Each fall, the region’s autumnal colors emerge as chlorophyll in leaves breaks down, revealing pigments that were hidden by the green.
“I think it will be a colorful fall this year,” said Collins, a professor in WCU’s Department of Biology. “If we have a typical fall with bright, sunny days and cool nights in mid- to late-September and a cold snap in early October, chlorophyll will fade and the other pigments will be exposed, giving us the bright colors. The warm, wet spring and most of the summer has been ideal for photosynthesis. Under those conditions, plants make abundant chlorophyll and associated leaf pigments, such as yellows, oranges and reds, to produce sugars.”
The peak color around WNC could arrive around the second and third week in October, depending on elevation, she said.
The much-anticipated fall color season is important for a region that benefits from travel and tourism, said Steve Morse, economist and director of the Hospitality and Tourism Program in WCU’s College of Business. “We consider the fall foliage tourist season to be primarily an October event — and October is the highest month for tourist spending in WNC,” Morse said. “Many mountain locations are hosting major fall festivals and events, including all-star celebrity concerts at Harrah’s Cherokee Casino Resort.

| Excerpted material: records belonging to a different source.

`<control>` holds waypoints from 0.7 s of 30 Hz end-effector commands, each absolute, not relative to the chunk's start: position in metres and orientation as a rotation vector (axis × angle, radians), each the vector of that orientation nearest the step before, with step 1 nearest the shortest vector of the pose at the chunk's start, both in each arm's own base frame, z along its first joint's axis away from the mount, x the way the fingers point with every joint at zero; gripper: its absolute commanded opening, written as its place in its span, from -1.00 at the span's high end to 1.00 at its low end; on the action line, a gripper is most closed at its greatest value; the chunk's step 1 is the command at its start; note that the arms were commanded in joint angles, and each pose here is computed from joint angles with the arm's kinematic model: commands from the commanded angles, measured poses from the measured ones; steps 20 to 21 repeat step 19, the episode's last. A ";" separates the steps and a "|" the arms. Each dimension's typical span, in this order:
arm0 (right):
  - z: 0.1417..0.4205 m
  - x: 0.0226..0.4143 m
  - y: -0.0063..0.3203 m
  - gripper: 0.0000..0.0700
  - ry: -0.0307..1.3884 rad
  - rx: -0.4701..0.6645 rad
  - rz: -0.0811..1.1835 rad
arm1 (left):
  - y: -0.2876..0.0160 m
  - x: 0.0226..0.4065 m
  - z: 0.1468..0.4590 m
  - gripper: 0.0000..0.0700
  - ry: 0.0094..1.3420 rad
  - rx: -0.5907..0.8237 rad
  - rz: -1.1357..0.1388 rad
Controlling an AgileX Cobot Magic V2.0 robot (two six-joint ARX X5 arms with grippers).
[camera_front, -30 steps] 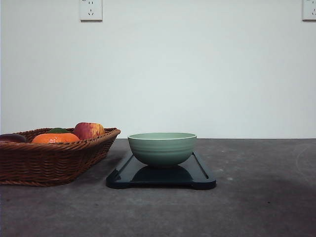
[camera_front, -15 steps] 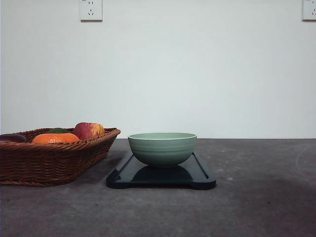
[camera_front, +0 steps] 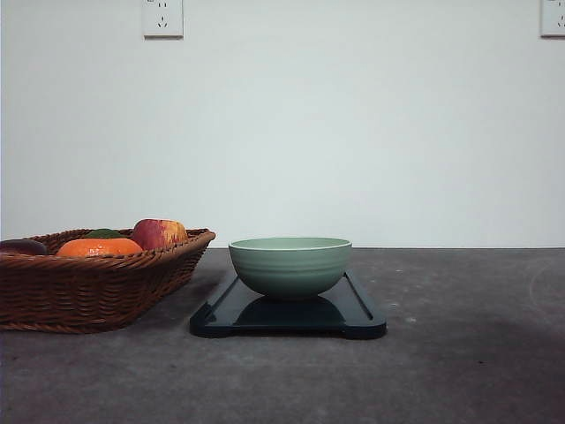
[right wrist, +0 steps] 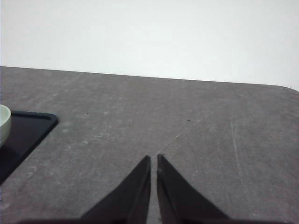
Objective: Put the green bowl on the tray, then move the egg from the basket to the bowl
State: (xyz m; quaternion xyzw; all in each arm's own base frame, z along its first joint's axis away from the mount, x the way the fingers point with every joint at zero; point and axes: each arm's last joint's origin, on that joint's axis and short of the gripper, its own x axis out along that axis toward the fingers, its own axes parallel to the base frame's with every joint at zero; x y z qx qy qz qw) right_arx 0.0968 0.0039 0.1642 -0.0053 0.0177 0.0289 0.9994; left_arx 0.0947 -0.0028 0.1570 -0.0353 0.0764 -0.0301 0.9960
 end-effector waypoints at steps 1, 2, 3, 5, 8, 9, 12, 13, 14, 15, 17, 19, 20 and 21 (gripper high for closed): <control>0.164 0.097 0.004 0.95 0.030 0.000 0.058 | -0.003 0.095 0.150 1.00 0.178 -0.072 -0.060; 0.164 0.097 0.004 0.95 0.030 0.000 0.058 | -0.003 0.095 0.150 1.00 0.178 -0.072 -0.060; 0.164 0.097 0.004 0.95 0.030 0.000 0.058 | -0.003 0.095 0.150 1.00 0.178 -0.072 -0.060; 0.164 0.097 0.004 0.95 0.030 0.000 0.058 | -0.003 0.095 0.150 1.00 0.178 -0.072 -0.060; 0.164 0.097 0.004 0.95 0.030 0.000 0.058 | -0.003 0.095 0.150 1.00 0.178 -0.072 -0.060; 0.164 0.097 0.004 0.95 0.030 0.000 0.058 | -0.003 0.095 0.150 1.00 0.178 -0.072 -0.060; 0.164 0.097 0.004 0.95 0.030 0.000 0.058 | -0.003 0.095 0.150 1.00 0.178 -0.072 -0.060; 0.164 0.097 0.004 0.95 0.030 0.000 0.058 | -0.003 0.095 0.150 1.00 0.178 -0.072 -0.060; 0.164 0.097 0.004 0.95 0.030 0.000 0.058 | -0.003 0.095 0.150 1.00 0.178 -0.072 -0.060; 0.164 0.097 0.004 0.95 0.030 0.000 0.058 | -0.003 0.095 0.150 1.00 0.178 -0.072 -0.060; 0.164 0.097 0.004 0.95 0.030 0.000 0.058 | -0.003 0.095 0.150 1.00 0.178 -0.072 -0.060; 0.164 0.097 0.004 0.95 0.030 0.000 0.058 | -0.003 0.095 0.150 1.00 0.178 -0.072 -0.060; 0.164 0.097 0.004 0.95 0.030 0.000 0.058 | -0.003 0.095 0.150 1.00 0.178 -0.072 -0.060; 0.164 0.097 0.004 0.95 0.030 0.000 0.058 | -0.003 0.095 0.150 1.00 0.178 -0.072 -0.060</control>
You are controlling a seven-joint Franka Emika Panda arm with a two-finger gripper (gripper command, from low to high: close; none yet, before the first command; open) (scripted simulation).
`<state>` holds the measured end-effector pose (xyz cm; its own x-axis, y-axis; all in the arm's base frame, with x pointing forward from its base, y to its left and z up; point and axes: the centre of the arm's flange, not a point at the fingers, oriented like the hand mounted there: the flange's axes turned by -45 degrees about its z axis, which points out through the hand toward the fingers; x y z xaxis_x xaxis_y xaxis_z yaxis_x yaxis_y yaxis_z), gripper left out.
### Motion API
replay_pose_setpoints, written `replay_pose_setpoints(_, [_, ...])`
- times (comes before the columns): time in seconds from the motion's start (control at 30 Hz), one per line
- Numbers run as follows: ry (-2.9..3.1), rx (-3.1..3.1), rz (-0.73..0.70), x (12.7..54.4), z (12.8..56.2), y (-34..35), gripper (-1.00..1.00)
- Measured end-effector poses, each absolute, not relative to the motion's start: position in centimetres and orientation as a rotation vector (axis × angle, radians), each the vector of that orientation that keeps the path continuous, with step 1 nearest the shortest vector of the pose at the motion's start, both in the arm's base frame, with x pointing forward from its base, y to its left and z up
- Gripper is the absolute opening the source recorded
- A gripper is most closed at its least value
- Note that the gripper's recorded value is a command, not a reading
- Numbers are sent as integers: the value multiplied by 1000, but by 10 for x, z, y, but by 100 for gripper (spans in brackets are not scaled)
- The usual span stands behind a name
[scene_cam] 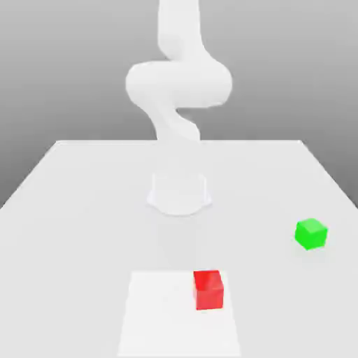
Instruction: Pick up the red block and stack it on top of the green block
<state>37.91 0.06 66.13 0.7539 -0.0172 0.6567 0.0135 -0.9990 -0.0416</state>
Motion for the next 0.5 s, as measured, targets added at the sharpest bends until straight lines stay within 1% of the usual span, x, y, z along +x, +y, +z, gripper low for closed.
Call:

“We predict a 3 to 4 percent growth in 2017 October tourist spending over 2016 October tourist spending,” he said. “While we know the Aug. 21 solar eclipse brought many first-time visitors to WNC, many of these visitors may be second-time visitors for the fall foliage season.”
Morse said a factor that could affect October visitation in a good way is stable gas prices and supplies in the Southeast, especially in major tourism feeder markets including Charlotte, Atlanta, Birmingham and Knoxville.
As WCU’s leaf color prognosticator, Collins follows in the steps of Dan Pittillo, retired professor of biology, and Kathy Mathews, current associate professor of biology. Collins, who earned master’s and doctoral degrees in botany at Rutgers University, has researched and written extensively about forest and plant ecology. “From a scientific perspective, as a botanist and ecologist, I understand how many factors contribute to plant responses such as leaf color change and how variable and unpredictable factors such as weather are,” she said.
And several variables may still come into play. A few conditions could make the fall less colorful, Collins said.
• An active hurricane season that affects WNC — A windstorm could knock leaves off trees and thin the fall canopy. The remnants of Hurricane Irma that moved through the mountains Sept. 11-12 blew off some foliage in spots, especially at higher elevations, but did not have a widespread negative impact, Collins said.
• Herbivores — A good year for photosynthesis means a good year for insects that feed on leaves. For example, folks have been noticing the recent fall webworm outbreak, especially on black walnut, cherry and black locust trees. Herbivores can eat holes in leaves, cause them to turn brown and fall, or even defoliate an entire tree. However, WNC’s diversity of tree species means herbivore effects are usually spotty over the landscape.
• Above-normal temperatures through fall — Although the decreasing daylight hours in fall are the primary cue for plants to make less chlorophyll, continued warm temperatures could slow down color change.